A first will take place in Brazil, on the night of April 20 to 21, from 2:30 a.m. (French time): Renata Silveira will become the first woman to lead a team of football commentators for a men’s match on TV Globo. The journalist will certainly not comment on a first-rate match but on a third round of the Brazilian Cup between Ceilandia and Botafogo. But it doesn’t matter: the symbol is there because the match will be broadcast live and with free access on TV Globo, the equivalent of TF1 in France.

This first may surprise some viewers because, until now, only men were at the helm on TV Globo. Renata Silveira is 32 years old, she studied to be a sports teacher, then graduated as a sports journalist. She started on radio in 2014 before joining television in 2018. She was first on specialized private channels, such as Sportv and Foxsports.

She quickly stood out for the quality of her comments, especially during the Euro 2020 match between Denmark and Finland, during which Danish player Christian Eriksen suffered a spectacular illness. So far, she has never officiated on the big Brazilian television where the commentators are super stars with their enthusiasm famous all over the world. However, Renata Silveira has nothing to envy them in her ability to shout “goooooooooooooooooooooal”!

The football environment is very misogynistic in Brazil. Moreover, once recruited by TV Globo, Renata Silveira first had to hone her skills by commentating on women’s football matches, such as the Super Cup two months ago between Gremio and Corinthians. She is only the third woman to really break into this field, after pioneer Ana Thais Matos and former referee Fernanda Colombo. But these two never had the job of coordinating commentary for a men’s match on TV Globo.

In the teams of commentators, there is a real hierarchy: first there is the reporter at the edge of the field; then, the “commentarista”, who is a bit of a consultant or an analyst; finally, the supreme position is that of the “narrador” – the narrator – who will tell the match as one describes a fresco, as one writes a novel, almost as one develops a vision of society. Women like the precursor Ana Thais Matos have taken up the position of consultant on TV Globo but none of them had ever taken up that of narrador, this master of the game, before this evening of April 20. If all goes well, Renata Silveira can reasonably expect to commentate Brazil’s games at the FIFA World Cup in Qatar at the end of the year.
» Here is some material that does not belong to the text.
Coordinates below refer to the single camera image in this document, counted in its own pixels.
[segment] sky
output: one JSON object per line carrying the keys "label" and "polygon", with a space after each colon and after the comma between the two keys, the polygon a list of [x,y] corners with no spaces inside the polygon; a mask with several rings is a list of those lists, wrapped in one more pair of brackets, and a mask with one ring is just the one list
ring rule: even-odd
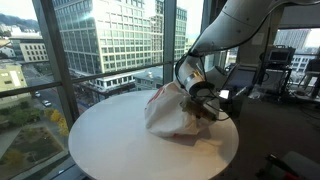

If we go back further, the practice of futebol – as we say in Brazil – was forbidden to women in the country until 1979. There were still matches, but a little under the coat in vacant lots. Even today, prejudices are omnipresent. Renata Silveira confided a few days ago to our colleagues around the world how much she continues to “suffer every day from machismo”. Far-right President Jair Bolsonaro is no slouch when it comes to misogyny. Paradox: more than 40% of viewers who watch football on TV in Brazil are… women!